Brooks also confirmed she had a 'general update' discussion with David Cameron in 2010 on the phone-hacking scandal
Former News International chief executive Rebekah Brooks has described as "preposterous" a claim that she exchanged text messages with David Cameron up to a dozen times a day.
Giving evidence to the Leveson inquiry today, Brooks said the story was "thankfully" not true and that the text messages were "on average, once a week" - and "maybe twice a week" during the 2010 general election campaign.
The Telegraph's Peter Oborne wrote in a recent column that Brooks "providentially retained the text messages she received from the prime minister, which I'm told could exceed a dozen a day".

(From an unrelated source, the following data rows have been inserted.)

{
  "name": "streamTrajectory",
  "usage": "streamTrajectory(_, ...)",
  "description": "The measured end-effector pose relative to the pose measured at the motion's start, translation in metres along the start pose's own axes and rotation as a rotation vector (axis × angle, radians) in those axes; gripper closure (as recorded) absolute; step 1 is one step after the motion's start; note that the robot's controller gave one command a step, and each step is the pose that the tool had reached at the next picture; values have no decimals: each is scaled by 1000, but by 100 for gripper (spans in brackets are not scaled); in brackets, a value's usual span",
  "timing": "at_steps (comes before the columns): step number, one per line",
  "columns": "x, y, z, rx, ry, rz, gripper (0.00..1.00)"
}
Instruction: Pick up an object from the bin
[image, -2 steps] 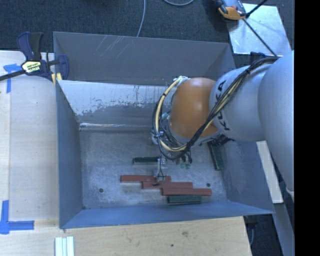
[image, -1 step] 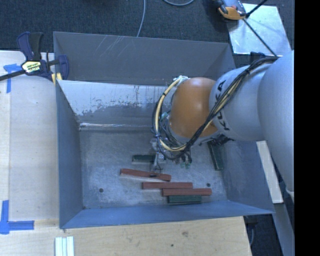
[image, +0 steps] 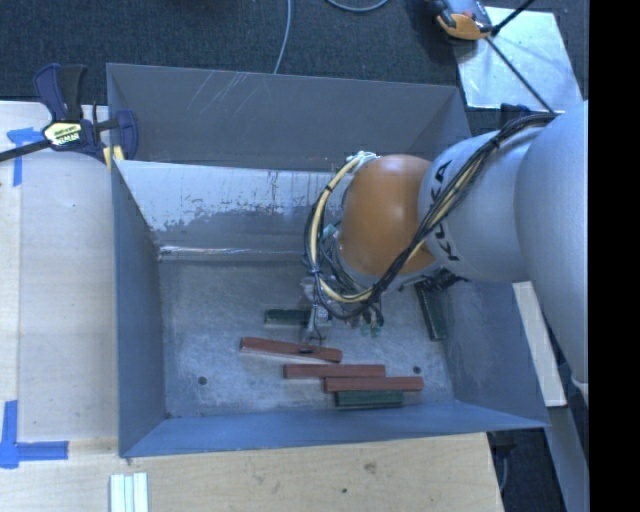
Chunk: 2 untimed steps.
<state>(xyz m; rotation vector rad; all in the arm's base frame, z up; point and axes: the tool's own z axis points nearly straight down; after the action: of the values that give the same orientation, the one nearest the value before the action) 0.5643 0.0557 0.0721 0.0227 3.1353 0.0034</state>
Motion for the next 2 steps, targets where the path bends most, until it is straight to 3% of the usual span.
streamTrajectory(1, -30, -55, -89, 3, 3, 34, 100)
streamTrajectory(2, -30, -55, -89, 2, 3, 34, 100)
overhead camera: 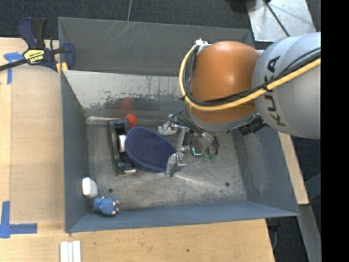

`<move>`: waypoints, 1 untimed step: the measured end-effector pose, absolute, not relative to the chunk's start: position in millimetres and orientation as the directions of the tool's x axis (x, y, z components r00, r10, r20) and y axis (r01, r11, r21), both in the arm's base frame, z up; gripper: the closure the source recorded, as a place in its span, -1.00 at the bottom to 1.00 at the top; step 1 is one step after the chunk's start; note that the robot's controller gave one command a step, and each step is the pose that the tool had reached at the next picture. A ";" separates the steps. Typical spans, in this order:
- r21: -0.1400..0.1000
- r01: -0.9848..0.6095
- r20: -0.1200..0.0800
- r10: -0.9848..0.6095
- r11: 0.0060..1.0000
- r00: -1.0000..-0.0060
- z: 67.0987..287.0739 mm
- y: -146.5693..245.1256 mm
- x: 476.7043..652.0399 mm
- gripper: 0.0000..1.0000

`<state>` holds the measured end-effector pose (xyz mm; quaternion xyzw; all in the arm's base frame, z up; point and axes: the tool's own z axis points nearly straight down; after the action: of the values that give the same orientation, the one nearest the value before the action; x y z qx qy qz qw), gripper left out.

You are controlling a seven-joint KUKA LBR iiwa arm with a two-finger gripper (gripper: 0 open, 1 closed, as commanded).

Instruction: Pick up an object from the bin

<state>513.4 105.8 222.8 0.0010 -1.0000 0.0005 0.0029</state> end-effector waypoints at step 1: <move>0.001 -0.046 -0.002 -0.046 0.999 -0.999 109.6 82.9 610.6 -1.00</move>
Offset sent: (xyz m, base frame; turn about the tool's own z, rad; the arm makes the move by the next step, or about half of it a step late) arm 0.0953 -0.0218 -0.1104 -0.0456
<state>610.6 82.9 109.6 0.0229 -0.9997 -0.0005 -0.0008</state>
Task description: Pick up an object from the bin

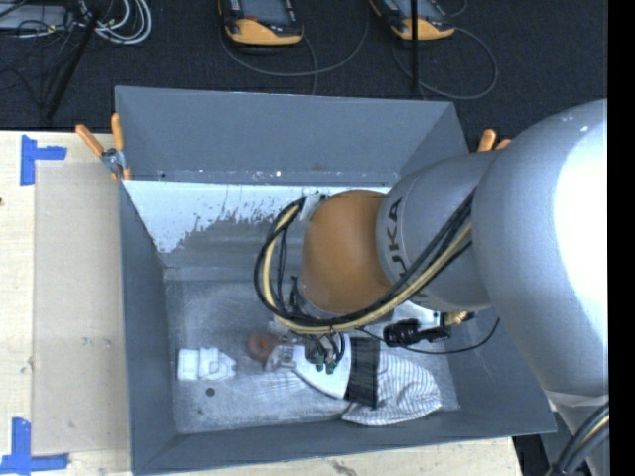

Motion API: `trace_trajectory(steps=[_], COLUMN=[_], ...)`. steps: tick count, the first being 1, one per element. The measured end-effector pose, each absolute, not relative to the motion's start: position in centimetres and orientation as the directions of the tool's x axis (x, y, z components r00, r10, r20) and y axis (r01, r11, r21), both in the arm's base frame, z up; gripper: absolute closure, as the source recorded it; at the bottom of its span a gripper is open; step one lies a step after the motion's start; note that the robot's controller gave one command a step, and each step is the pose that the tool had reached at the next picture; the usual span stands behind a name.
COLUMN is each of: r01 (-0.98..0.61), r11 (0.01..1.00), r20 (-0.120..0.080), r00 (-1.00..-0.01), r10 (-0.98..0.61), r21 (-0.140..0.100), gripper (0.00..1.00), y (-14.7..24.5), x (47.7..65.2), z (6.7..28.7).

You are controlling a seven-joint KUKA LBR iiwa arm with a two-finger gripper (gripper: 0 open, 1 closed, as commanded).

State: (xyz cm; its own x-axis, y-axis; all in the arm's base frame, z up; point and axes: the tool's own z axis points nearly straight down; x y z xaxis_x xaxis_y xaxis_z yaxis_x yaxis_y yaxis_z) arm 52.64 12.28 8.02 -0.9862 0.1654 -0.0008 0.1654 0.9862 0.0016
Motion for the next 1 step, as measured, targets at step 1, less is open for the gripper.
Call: trace_trajectory(steps=[1], r01=[0.166], r11=[0.986], r20=[0.001], r00=[-0.986], r10=[0.166], r21=[0.001], gripper=[1.0], y=[12.26], x=[52.59], z=[8.22])
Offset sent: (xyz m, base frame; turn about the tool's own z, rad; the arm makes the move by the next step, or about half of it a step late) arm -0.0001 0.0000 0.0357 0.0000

Brooks told the inquiry today: "It's preposterous. One would hope the leader of the opposition or Prime Minister would have better things to do."

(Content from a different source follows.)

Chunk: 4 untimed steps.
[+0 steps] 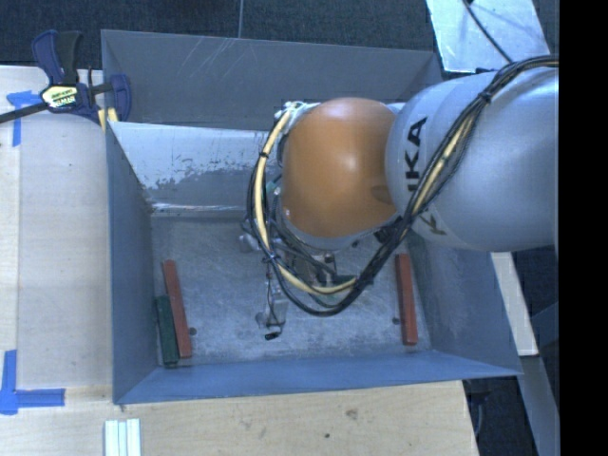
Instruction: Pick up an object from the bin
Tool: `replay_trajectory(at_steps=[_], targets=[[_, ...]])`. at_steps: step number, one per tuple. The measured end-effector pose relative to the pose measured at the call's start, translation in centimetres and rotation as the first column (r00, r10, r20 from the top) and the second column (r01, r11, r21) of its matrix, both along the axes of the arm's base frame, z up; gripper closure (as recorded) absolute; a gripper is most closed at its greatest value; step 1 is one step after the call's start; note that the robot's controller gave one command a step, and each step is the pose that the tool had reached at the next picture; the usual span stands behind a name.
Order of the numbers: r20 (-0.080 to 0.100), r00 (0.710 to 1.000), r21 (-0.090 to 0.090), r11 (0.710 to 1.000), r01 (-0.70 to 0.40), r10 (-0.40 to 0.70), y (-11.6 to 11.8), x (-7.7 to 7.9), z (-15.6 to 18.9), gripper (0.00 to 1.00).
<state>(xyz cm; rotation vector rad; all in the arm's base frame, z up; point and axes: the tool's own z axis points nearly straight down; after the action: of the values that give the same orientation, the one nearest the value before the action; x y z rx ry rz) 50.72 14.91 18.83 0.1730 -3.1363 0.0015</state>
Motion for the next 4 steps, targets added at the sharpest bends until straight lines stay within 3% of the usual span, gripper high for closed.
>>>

She added: "He would sign them off DC in the main. Occasionally he would sign them off 'lol' - lots of love - until I told him it meant laugh out loud and he didn't do that any more."
Brooks confirmed that she had discussed the News of the World phone-hacking scandal with Cameron in 2010. She said this was "no secret information, no privileged information, just a general update".
She said: "On occasion - and not very often, maybe once or twice - because of the news and the phone-hacking story kept coming up, we would bring it up, but in the most general terms.
"Maybe in 2010 we had a more specific conversation about it. It was nothing that he particularly wouldn't have said publicly but he was interested in the latest developments. It was to do with the amount of civil cases coming in and we had a conversation about it."